1, 3, 7, 15.... Let's compare this with this sequence, starting from 2, doubling every time (these numbers in the sequence are known as powers of 2): 2, 4, 8, 16.... You can see that the terms in the first sequence are one less than the second. The numbers 1, 3, 7, 15... has a special name; Mersenne numbers. And the way to generate them is to multiply 2 by itself x times, then subtract 1.

This Ice Cream problem is related with the power set. A power set is all possible distinct ways that you can have some object(s). This includes the empty set, which has no objects. And the power set of x objects is 2 multiplied by itself x times, thus, 2 to the xth power. But since we are ignoring the empty set, there are 1 fewer than 2 to the xth power ways for x flavours, which are the Mersenne numbers.

(If you want to you can find out more about these Mersenne Numbers here https://primes.utm.edu/mersenne/)

Alex and India from St Blaise School Abingdon wrote:-

We chose to do the option with four ice creams and worked our way down like a, b, c, d then a, b, c next a, b, d and so on. If you are correct you should have had fifteen people in your shop. Good Luck!

Shafiq from Beckford Primary School Camden wrote:-

We have found out that the maximum number of children who could have ice-cream was seven:

ABC, AB, CB, CA, C, A, B

What would happen if we have more flavours?

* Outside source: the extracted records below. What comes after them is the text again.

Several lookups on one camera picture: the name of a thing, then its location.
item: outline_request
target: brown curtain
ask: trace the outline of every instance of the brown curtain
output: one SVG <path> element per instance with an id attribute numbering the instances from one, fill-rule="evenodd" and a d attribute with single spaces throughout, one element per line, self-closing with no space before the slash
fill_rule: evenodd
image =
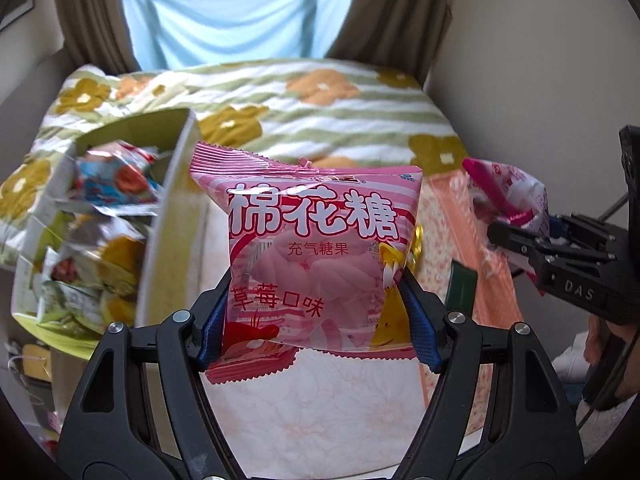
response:
<path id="1" fill-rule="evenodd" d="M 423 84 L 450 21 L 450 0 L 353 0 L 327 57 L 389 66 Z"/>
<path id="2" fill-rule="evenodd" d="M 109 74 L 140 69 L 120 0 L 56 0 L 56 7 L 66 49 L 77 65 L 92 63 Z"/>

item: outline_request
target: light blue curtain
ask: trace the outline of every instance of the light blue curtain
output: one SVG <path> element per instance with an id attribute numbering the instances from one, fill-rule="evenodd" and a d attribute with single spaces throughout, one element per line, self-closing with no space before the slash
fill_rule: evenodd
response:
<path id="1" fill-rule="evenodd" d="M 142 70 L 323 57 L 351 0 L 122 0 Z"/>

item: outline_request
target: cartoon chick
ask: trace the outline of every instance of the cartoon chick
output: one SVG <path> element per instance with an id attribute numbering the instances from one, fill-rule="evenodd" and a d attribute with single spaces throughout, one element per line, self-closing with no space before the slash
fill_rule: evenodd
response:
<path id="1" fill-rule="evenodd" d="M 409 317 L 394 282 L 394 275 L 404 262 L 404 256 L 400 251 L 384 242 L 379 245 L 378 251 L 380 259 L 385 265 L 382 282 L 386 298 L 376 325 L 376 331 L 371 339 L 371 346 L 381 347 L 391 343 L 405 345 L 411 341 Z"/>

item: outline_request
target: bed
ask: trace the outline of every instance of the bed
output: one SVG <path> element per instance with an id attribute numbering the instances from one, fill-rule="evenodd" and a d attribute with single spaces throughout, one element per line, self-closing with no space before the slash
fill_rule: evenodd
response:
<path id="1" fill-rule="evenodd" d="M 204 140 L 284 162 L 420 166 L 426 179 L 418 213 L 425 229 L 418 280 L 444 298 L 450 262 L 457 259 L 479 273 L 476 320 L 508 327 L 520 319 L 508 268 L 484 248 L 470 211 L 466 177 L 456 171 L 466 152 L 449 121 L 411 76 L 329 59 L 123 76 L 107 76 L 94 66 L 75 70 L 23 165 L 0 188 L 0 263 L 11 268 L 20 258 L 30 215 L 70 143 L 120 118 L 176 107 L 196 113 Z M 215 286 L 228 266 L 224 232 L 226 217 L 211 203 L 199 290 Z M 490 376 L 490 368 L 483 368 L 468 434 L 482 427 Z M 245 473 L 287 480 L 391 471 L 414 436 L 435 381 L 417 360 L 354 360 L 305 350 L 284 372 L 204 383 Z"/>

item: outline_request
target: curtain
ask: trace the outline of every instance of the curtain
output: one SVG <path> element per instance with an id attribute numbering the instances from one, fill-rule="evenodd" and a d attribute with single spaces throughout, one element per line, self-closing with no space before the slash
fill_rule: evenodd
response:
<path id="1" fill-rule="evenodd" d="M 450 0 L 353 0 L 327 57 L 397 68 L 423 84 L 450 20 Z"/>
<path id="2" fill-rule="evenodd" d="M 92 63 L 111 74 L 140 68 L 120 0 L 56 0 L 56 7 L 66 49 L 78 66 Z"/>
<path id="3" fill-rule="evenodd" d="M 322 57 L 351 0 L 122 0 L 144 70 Z"/>

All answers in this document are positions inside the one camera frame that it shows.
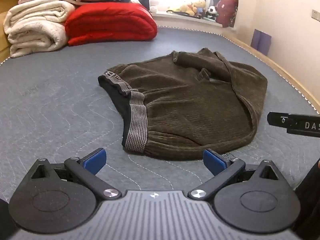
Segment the metal screw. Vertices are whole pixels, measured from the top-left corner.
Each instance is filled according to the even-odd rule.
[[[195,198],[202,198],[205,195],[207,195],[207,193],[202,189],[195,189],[195,190],[191,191],[190,194],[191,194],[191,196],[193,196]]]
[[[108,188],[103,191],[103,194],[106,197],[116,197],[119,195],[119,191],[117,191],[115,188]]]

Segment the white blanket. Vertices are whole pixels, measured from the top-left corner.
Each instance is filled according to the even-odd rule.
[[[35,20],[64,22],[74,10],[74,5],[60,0],[33,0],[18,4],[8,11],[3,23],[4,32],[9,34],[15,24]]]
[[[36,20],[18,23],[10,31],[8,41],[11,57],[60,49],[68,39],[63,24]]]

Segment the yellow plush toy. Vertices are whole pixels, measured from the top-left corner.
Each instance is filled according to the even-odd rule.
[[[193,11],[193,6],[191,3],[183,3],[183,5],[180,6],[180,11],[181,12],[186,12],[188,14],[190,14],[190,16],[194,16],[195,13]]]
[[[195,14],[201,15],[204,8],[205,8],[206,2],[205,0],[197,0],[195,2],[192,3],[192,7],[193,9],[196,8],[196,10],[194,11]]]
[[[168,7],[168,10],[174,11],[174,12],[180,12],[180,5],[178,4],[173,4]]]

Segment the blue gripper pad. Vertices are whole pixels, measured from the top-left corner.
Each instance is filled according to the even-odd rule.
[[[98,148],[92,153],[88,154],[86,157],[82,158],[81,161],[82,166],[86,170],[96,175],[107,163],[107,153],[105,149]]]
[[[214,176],[230,166],[230,161],[210,149],[203,151],[203,163]]]

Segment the dark green sweater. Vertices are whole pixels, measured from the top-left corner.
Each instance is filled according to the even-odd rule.
[[[118,65],[98,80],[124,119],[124,148],[176,160],[250,143],[268,84],[252,66],[207,48]]]

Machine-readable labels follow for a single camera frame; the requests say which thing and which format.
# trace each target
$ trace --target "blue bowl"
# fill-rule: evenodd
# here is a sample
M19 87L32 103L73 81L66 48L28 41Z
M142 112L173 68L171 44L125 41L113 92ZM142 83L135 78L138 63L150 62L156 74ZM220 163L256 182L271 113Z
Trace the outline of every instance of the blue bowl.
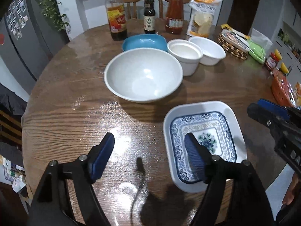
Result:
M140 47L151 47L167 52L167 42L164 37L158 34L134 35L125 39L122 44L123 51Z

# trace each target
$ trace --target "woven tray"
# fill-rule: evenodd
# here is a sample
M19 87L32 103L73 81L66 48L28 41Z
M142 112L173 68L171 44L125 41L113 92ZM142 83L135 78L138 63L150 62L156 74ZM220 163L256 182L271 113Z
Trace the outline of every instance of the woven tray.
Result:
M232 44L226 42L223 39L222 34L219 34L218 43L231 55L242 60L246 60L248 58L248 53L245 53L242 50L238 49L236 46L233 46Z

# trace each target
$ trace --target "orange basket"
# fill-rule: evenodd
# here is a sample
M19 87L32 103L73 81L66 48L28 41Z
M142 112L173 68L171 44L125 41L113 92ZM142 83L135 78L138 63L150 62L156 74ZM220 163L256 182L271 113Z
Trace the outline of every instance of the orange basket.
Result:
M277 69L273 70L274 79L272 82L272 92L280 106L296 107L293 89L283 75Z

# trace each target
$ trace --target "square plate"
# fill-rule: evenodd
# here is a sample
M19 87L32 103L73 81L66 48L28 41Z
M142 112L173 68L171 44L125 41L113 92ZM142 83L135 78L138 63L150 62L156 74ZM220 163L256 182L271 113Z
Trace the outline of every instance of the square plate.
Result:
M200 192L207 187L191 170L184 145L187 133L193 133L211 154L225 161L240 163L246 159L246 147L234 112L220 101L174 107L165 116L163 132L171 177L186 192Z

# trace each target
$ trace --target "green flower motif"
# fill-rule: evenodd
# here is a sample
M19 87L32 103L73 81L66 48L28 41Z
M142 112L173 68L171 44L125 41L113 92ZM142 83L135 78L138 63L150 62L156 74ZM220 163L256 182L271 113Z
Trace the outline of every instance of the green flower motif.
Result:
M210 133L202 133L199 135L198 142L200 145L205 146L212 155L215 153L217 142L214 136L212 136Z

We have found out that if we have four flavours, 15 children could have ice-cream.

If we have five flavours, 31 children could have ice-cream.

We saw a pattern; each time we added a flavour, the number of children that could have ice-cream was multiplied by two, plus one more.

Cameron from the Twyford School sent in the following:-

A, B and C cannot be switched with another combination because one combination (A, B and C) will not be allowed, that will mean there will only be six combinations.

This is why I think that there will not be another possible combination according to the rules. Otherwise there would be lots more combinations than one. Here is an example:

ACB, BA, CA, CB, A, B, C

The only combination is:

ABC, AB, AC, BC, A, B, C

Although you can change the order in which the children eat the ice cream combinations, the combinations themselves essentially stay the same.

Alfie from St Aidan's Primary School wrote:

This is how many different permutations there are for all seven children getting ice cream.

We approached the problem using a basic structure:

Number of Flavours | Combinations of Flavours | |

Part 1 | 3 | abc |

Part 2 | 2 | ab |

" | 2 | bc |

" | 2 | ca |

Part 3 | 1 | a |

" | 1 | b |

" | 1 | c |

Part 1 must remain abc because it contains every other order. Parts 2 and 3 both have six permutations each

Part 2: ab,bc,ca; ab,ca,bc; bc,ab,ca; bc,ca,ab; ca,ab,bc; ca,bc,ab

and

Part 3: a,b,c; a,c,b; b,c,a; b,a,c; c,b,a; c,a,b.

This means that for each possible permutation of part 2, there are 6 permutations of part 3, so in total there are 6 x 6 permutations for the basic structure meaning 36 in total.

The issue with this is that there is another, more complex structure which obeys the rules:

Number of flavours | Combination of Flavours | |

Part 1 | 3 | abc |

Part 2 | 2 | ab |

" | 2 | ac |

" | 1 | a |

Part 3 | 2 | bc |

" | 1 | b |

" | 1 | c |

This works almost exactly as the previous structure except now the 5th choice is decided by part 2.

Part 2 has 6 combinations {ab,ca; ca,ab; ab,bc, bc, ab; ca,cb; cb,ca}

Part 3 has 2 combinations, the two different orders for the remaining single flavours of ice cream.

Therefore the total number of permutations for this structure is 6 x 2 = 12

To get the total number of permutations across both structures we have:

36 (the number of permutations for the basic structure) + 12 (the number of permutations for the complex structure) = 48

Well done! Some very thorough examplanations here. We look forward to hearing more from you all.